When the Supreme Court of Marshall’s day knew that state
“legislatures” could not make Articles like the First Article and the
Eighteenth Amendment, when the Supreme Court of 1907 still knew
that only the “people” or “conventions” could make Articles of that
kind, when the Supreme Court of our own day knows that the Fifth
Article deals only with “reserved” power, we Americans feel that we
are to remain free men and citizens. We have come from the
“conventions” with our own accurate knowledge that the power to
make the new Amendment or any other Article like the First Article
“is within the power to amend reserved by Article V.” But, for the
very reason that our knowledge is accurate, we know that the power
to make such Articles was not reserved to the state legislatures, who
did not have it, but was reserved to the “conventions,” who did have
it and who were exercising it (in making the First Article) at the very
moment when they made the Fifth Article.
We have examined the four conclusions of the Supreme Court
which deal with any argument presented against the existence of the
Eighteenth Amendment. Those conclusions negative every such
argument that was presented. But, because every brief assumed
and asserted that the amending power “reserved” in the Fifth Article
had been “granted” therein, the four conclusions make clear that the
Court has yet to hear and pass upon the challenge which reads the
Eighteenth Amendment out of our Constitution. When that challenge
is presented by American lawyers, who know what American basic
law is and how American citizens are constitutionally protected
against usurpation of power by governments in America, there can
be no doubt of the decision of the Supreme Court. In that decision,
there will be no conclusion denying the most important legal fact in
America, namely, that governments cannot exercise ungranted
power or create new government power to interfere with the
individual freedom of the American citizen. In that decision, there will
be again the simple statement of the undoubted fact that the ability
to make the Eighteenth Amendment “is within the power to amend
reserved by Article V.” But, in that decision, there will be added the
plain statement of the Tenth Amendment that such ability was not
reserved to the state legislatures who never had it, but was reserved
to the “conventions,” who always had it and still have it. And,
comparing that future decision (which is certain to come from the
Supreme Court) with the decision, which merely negatived the four
unsound challenges which were made to the Eighteenth
Amendment, we know that the first five conclusions of the latter
decision—all the conclusions that have aught to do with the
existence and validity of the Eighteenth Amendment—merely hold
that the existence of the new Amendment is not affected by any of
these challenges which were made.
With exceeding wisdom in our humble opinion, the Court carefully
refrains from passing upon or determining any question except the
exact challenges which were presented. That is why no opinion was
written. When any general statement (seeming to bear upon
questions not presented or submitted) might come back to perplex
and annoy the Court in future litigation where protected liberty of the
American citizen was the challenge to the government-made new
Article, common sense and sound reason and the experience of
generations dictated that no general statement should be made.

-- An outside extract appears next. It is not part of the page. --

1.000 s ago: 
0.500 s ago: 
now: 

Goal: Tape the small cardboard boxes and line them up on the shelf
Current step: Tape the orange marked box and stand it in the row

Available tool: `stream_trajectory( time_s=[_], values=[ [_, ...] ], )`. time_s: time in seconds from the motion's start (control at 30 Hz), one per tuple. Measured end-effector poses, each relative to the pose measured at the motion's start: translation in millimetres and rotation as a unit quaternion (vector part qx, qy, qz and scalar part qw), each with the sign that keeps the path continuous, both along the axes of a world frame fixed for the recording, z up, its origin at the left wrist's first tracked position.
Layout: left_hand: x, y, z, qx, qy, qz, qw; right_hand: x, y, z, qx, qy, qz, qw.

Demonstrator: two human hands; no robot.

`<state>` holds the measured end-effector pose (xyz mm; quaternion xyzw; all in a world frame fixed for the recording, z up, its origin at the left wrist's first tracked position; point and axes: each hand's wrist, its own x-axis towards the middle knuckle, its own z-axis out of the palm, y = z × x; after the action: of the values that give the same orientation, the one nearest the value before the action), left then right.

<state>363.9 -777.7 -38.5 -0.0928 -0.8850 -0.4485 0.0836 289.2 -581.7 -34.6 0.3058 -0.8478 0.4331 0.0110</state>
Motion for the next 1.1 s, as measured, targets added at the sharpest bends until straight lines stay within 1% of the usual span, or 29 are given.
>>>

And, as there was but one way to avoid a single general statement,
no opinion was written. This method of deciding those particular
litigations, with their four unsound challenges, would leave the
decision itself without even an apparent influence upon a litigation in
which some real challenge might be presented.
And so we find the Court merely stating “that we reach and
announce the following conclusions on the questions involved.”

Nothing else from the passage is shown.